WORK REQUIRED =
Copy exactly the last part of the entries, starting from the line with "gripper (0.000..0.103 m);" and including the final line.
════════════════
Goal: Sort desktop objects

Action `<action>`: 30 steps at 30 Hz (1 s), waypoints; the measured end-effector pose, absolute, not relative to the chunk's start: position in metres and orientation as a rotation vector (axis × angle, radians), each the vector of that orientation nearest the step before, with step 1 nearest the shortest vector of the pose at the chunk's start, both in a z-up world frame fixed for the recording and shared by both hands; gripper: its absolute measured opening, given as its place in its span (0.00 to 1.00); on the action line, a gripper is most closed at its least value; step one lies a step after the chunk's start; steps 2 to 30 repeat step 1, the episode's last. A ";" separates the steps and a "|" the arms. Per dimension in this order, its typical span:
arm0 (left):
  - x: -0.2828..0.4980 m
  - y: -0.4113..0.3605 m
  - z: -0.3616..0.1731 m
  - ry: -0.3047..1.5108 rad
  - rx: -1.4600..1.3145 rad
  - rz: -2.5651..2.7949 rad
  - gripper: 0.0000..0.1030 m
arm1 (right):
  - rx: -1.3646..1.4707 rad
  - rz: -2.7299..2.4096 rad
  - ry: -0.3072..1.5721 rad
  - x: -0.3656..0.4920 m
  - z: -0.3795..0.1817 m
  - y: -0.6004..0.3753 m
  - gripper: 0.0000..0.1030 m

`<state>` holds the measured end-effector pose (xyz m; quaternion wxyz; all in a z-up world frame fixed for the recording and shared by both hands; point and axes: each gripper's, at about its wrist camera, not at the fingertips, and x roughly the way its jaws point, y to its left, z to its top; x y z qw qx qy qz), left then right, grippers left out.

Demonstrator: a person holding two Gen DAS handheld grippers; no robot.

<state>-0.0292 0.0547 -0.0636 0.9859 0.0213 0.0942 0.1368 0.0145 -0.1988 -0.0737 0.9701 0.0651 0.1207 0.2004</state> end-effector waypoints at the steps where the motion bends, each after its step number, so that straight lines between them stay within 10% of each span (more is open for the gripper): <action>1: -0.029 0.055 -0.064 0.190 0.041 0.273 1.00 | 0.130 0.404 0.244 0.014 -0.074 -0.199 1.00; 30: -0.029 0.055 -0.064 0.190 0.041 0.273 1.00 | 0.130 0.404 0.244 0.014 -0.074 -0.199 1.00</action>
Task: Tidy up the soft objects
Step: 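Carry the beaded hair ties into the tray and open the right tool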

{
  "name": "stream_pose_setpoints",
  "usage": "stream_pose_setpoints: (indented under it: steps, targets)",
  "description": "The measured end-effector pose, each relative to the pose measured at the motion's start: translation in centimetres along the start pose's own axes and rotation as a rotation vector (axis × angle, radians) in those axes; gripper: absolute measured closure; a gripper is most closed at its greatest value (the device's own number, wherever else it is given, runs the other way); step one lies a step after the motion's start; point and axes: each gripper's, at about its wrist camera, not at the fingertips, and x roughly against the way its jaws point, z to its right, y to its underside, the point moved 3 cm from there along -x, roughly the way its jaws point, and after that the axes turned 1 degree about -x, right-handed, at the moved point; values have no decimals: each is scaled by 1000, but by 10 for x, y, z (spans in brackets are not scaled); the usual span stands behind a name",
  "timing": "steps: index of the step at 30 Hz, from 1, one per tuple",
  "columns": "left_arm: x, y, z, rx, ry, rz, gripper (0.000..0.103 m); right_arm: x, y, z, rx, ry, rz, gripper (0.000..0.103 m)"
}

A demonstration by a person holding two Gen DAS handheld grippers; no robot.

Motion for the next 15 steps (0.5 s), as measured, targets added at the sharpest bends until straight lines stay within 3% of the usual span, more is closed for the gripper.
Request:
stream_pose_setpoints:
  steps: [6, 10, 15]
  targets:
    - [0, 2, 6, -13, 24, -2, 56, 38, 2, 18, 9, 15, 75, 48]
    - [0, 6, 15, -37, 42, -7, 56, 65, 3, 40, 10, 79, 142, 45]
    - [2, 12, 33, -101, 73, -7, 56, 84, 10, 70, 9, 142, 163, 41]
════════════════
EXERCISE SOLUTION =
  "columns": "left_arm: x, y, z, rx, ry, rz, gripper (0.000..0.103 m); right_arm: x, y, z, rx, ry, rz, gripper (0.000..0.103 m)"
}

A demonstration by a person holding two Gen DAS handheld grippers; no robot.

Motion for the next 15 steps (0.5 s), as measured, targets added at the sharpest bends until straight lines stay within 3% of the usual span, more is closed for the gripper.
Request:
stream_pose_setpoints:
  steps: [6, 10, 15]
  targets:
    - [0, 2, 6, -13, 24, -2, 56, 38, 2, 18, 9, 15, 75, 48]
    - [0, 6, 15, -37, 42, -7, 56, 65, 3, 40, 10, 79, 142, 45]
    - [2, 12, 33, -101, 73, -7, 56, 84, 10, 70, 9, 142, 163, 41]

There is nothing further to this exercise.